COLLECTED DATA:
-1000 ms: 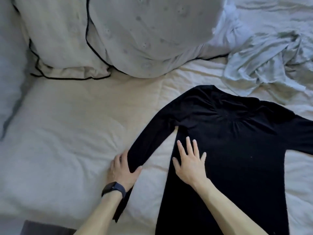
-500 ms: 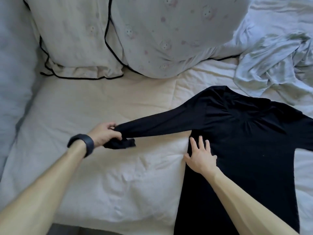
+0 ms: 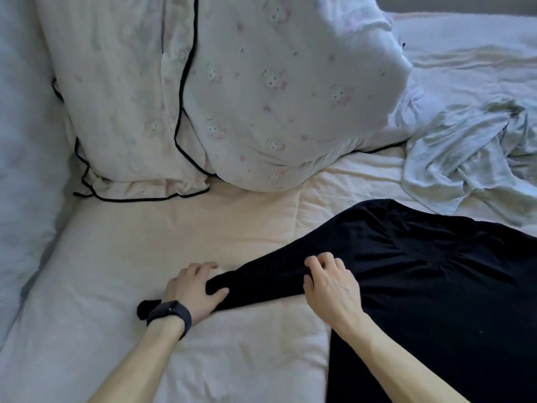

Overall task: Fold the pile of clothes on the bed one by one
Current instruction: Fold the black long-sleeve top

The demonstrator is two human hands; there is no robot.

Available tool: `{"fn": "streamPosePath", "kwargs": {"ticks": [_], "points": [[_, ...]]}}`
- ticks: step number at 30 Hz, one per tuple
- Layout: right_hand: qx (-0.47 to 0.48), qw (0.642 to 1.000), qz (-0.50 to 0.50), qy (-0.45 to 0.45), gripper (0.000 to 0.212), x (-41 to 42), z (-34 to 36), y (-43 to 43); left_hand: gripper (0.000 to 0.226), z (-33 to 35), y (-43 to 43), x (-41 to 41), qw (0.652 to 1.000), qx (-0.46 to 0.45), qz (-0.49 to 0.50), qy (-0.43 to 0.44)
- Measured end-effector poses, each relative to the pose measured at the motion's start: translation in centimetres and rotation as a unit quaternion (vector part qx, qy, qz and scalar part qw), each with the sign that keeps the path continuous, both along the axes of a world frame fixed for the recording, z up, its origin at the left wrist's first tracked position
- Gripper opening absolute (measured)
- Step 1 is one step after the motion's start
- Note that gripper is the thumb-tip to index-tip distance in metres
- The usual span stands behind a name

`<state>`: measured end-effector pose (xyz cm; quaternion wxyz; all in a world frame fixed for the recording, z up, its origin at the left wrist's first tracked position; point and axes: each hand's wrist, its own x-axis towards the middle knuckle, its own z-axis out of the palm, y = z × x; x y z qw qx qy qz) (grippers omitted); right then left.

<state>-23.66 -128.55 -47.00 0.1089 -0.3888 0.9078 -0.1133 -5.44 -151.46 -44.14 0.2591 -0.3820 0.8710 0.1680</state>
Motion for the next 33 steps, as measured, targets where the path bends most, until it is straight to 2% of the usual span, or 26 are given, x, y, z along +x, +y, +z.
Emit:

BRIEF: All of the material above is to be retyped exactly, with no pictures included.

YOUR RESPONSE:
-1000 ms: 
-500 ms: 
+0 ms: 

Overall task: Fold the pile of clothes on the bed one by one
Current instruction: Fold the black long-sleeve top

The demonstrator is two human hands; there is no robot.

Available tool: `{"fn": "streamPosePath", "kwargs": {"ticks": [_], "points": [[_, ...]]}}`
- ticks: step number at 30 Hz, one per tuple
- Layout: right_hand: qx (-0.47 to 0.48), qw (0.642 to 1.000), qz (-0.50 to 0.50), qy (-0.45 to 0.45), gripper (0.000 to 0.212), x (-41 to 42), z (-34 to 36), y (-43 to 43); left_hand: gripper (0.000 to 0.226), z (-33 to 35), y (-43 to 43), x (-41 to 41), qw (0.652 to 1.000), qx (-0.46 to 0.45), qz (-0.49 to 0.50), qy (-0.43 to 0.44)
- Measured end-effector poses, each relative to the pose measured at the motion's start: translation in centimetres and rotation as a unit quaternion (vector part qx, qy, qz and scalar part qw), each with the sign that keeps the path continuous, both along the axes of a world frame fixed for the recording, z up, its origin at the left wrist's first tracked position
- Gripper opening absolute (measured)
- Step 1 is one step after the motion's start
- Note that gripper is the thumb-tip to index-tip distance in metres
- The usual span stands behind a name

`<state>`: measured end-effector pose (xyz cm; quaternion wxyz; all in a world frame fixed for the recording, z up, its origin at the left wrist's first tracked position; point and axes: each hand's wrist, its own x-axis towards the middle knuckle, its own z-axis out of the palm, y = z × x; x y z qw qx qy qz) (grippers omitted); right then left.

<state>-23.66 -128.55 -47.00 0.1089 -0.3888 0.9078 -0.1133 -5.44 -151.46 -44.14 0.2591 -0.3820 0.8710 0.1680</state>
Motion for the next 33 steps, as measured, targets where the path bends most, until it is straight to 2% of the usual span, or 26 are given, x, y, z along +x, +y, +z.
Emit:

The answer has been given, and the exercise is complete.